Gougerot and Carteud originally described confluent and reticulated papillomatosis (CRP) in 1927 under the name papillomatose pigmentée innominée and later renamed it papillomatose pigmentée confluente et réticulée. [1, 2, 3] Confluent and reticulated papillomatosis was subsequently categorized as a new form of cutaneous papillomatosis and diagnostic criteria were established. Wise described the first case in the United States in 1937 and called it confluent and reticular papillomatosis. [4, 5] The existence of confluent and reticulated papillomatosis as a distinct entity was argued for many years because of the clinical and histologic similarities between confluent and reticulated papillomatosis and the different forms of acanthosis nigricans, but the disease is now generally accepted as a distinct entity.

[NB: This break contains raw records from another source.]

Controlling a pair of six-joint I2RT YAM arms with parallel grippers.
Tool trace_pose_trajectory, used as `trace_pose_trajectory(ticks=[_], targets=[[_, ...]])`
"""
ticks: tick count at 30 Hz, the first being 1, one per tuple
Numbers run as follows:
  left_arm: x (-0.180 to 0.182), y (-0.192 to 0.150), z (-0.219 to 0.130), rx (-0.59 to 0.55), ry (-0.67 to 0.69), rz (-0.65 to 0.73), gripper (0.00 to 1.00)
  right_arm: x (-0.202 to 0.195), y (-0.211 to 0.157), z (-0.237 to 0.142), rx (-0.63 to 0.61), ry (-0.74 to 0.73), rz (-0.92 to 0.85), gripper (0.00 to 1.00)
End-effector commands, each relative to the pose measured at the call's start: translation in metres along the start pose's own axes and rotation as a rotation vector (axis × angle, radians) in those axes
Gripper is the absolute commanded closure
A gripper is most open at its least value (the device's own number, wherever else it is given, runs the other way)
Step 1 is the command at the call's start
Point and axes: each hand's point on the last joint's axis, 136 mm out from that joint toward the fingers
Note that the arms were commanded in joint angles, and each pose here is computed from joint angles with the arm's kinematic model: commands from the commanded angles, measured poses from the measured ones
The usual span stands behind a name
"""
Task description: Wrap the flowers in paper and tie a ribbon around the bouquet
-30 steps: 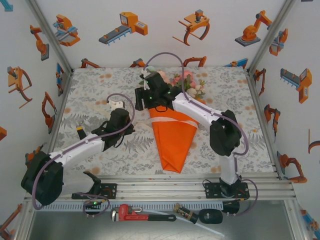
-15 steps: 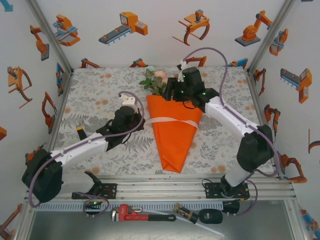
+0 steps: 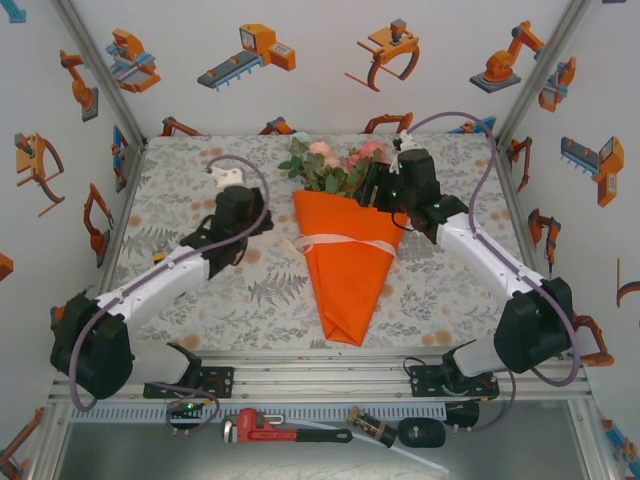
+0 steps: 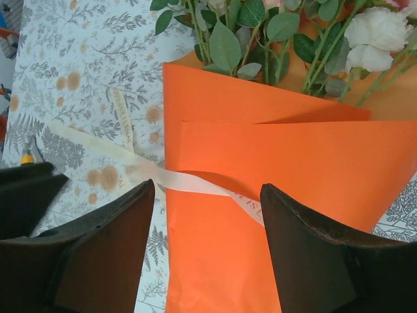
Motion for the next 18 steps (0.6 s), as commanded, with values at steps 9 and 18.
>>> trace_pose_trajectory(ticks=[9, 18], targets=[[0.160, -0.025, 0.026, 0.151, 0.447, -0.454, 0.50, 0.002, 0.001, 0.006, -0.008, 0.037, 0.021, 0.39], [0.180, -0.026, 0.072, 0.254, 0.622, -0.412, 0.45, -0.005, 0.001, 0.000, -0.017, 0.025, 0.023, 0.39]])
Point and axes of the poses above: each hand's point on the last joint's axis, 136 mm out from that joint toward the fingers, its own z axis out along the fingers, its own x axis along the line the jaws close on, y = z × x
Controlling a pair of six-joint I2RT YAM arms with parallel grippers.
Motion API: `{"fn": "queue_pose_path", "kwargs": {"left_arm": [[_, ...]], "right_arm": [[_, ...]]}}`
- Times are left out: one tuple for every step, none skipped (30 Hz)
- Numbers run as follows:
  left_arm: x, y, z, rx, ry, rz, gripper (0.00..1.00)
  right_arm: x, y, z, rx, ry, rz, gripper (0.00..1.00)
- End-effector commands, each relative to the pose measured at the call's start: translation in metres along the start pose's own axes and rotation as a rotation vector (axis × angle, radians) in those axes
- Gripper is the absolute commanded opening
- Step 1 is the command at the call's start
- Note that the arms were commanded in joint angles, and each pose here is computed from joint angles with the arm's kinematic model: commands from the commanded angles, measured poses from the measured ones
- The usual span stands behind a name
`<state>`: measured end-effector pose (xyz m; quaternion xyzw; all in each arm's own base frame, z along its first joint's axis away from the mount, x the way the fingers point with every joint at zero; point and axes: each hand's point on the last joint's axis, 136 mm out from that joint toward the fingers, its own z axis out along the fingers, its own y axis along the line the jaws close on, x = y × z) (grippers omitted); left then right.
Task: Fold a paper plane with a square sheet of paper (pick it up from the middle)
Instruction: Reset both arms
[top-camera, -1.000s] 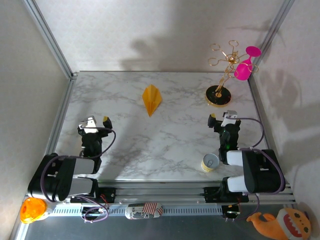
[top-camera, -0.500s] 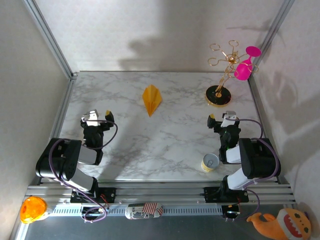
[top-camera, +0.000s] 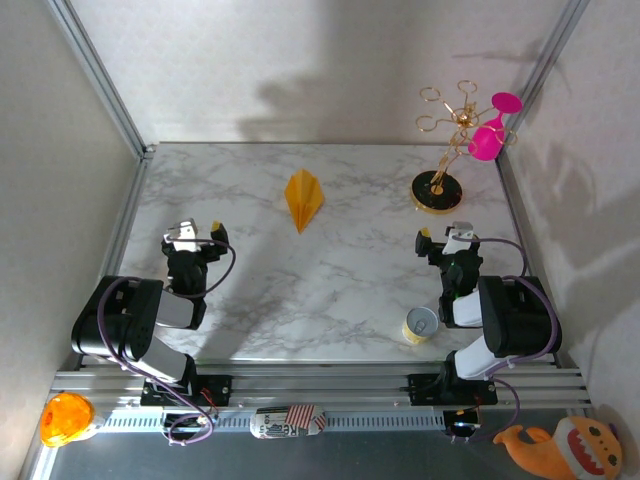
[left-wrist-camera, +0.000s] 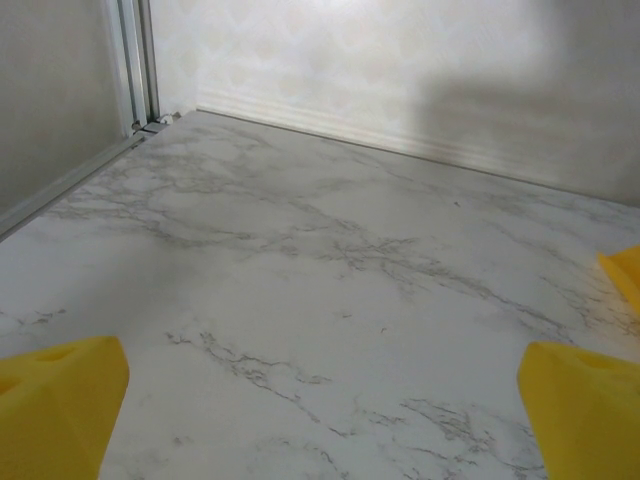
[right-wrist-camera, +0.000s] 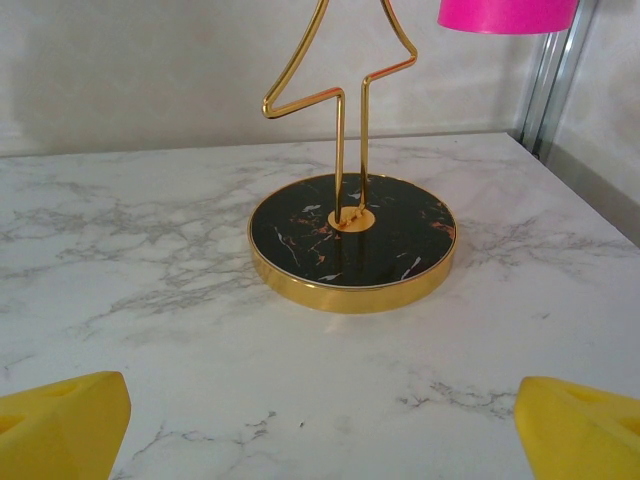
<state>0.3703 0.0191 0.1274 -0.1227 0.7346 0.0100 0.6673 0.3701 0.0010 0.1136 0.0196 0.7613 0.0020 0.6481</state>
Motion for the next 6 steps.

Confluent and reticulated papillomatosis is a rare disease typically affecting young persons. Confluent and reticulated papillomatosis is characterized by grayish blue hyperkeratotic papules, usually located on the trunk. The lesions coalesce to form confluent plaques centrally and a reticular pattern peripherally. Confluent and reticulated papillomatosis may represent an endocrine disturbance, a disorder of keratinization, an abnormal host reaction to fungi or bacteria, a hereditary disorder, or a variant of amyloidosis. The eruption is chronic with exacerbations and remissions. Confluent and reticulated papillomatosis is responsive to treatment but frequently recurs after discontinuation of therapy.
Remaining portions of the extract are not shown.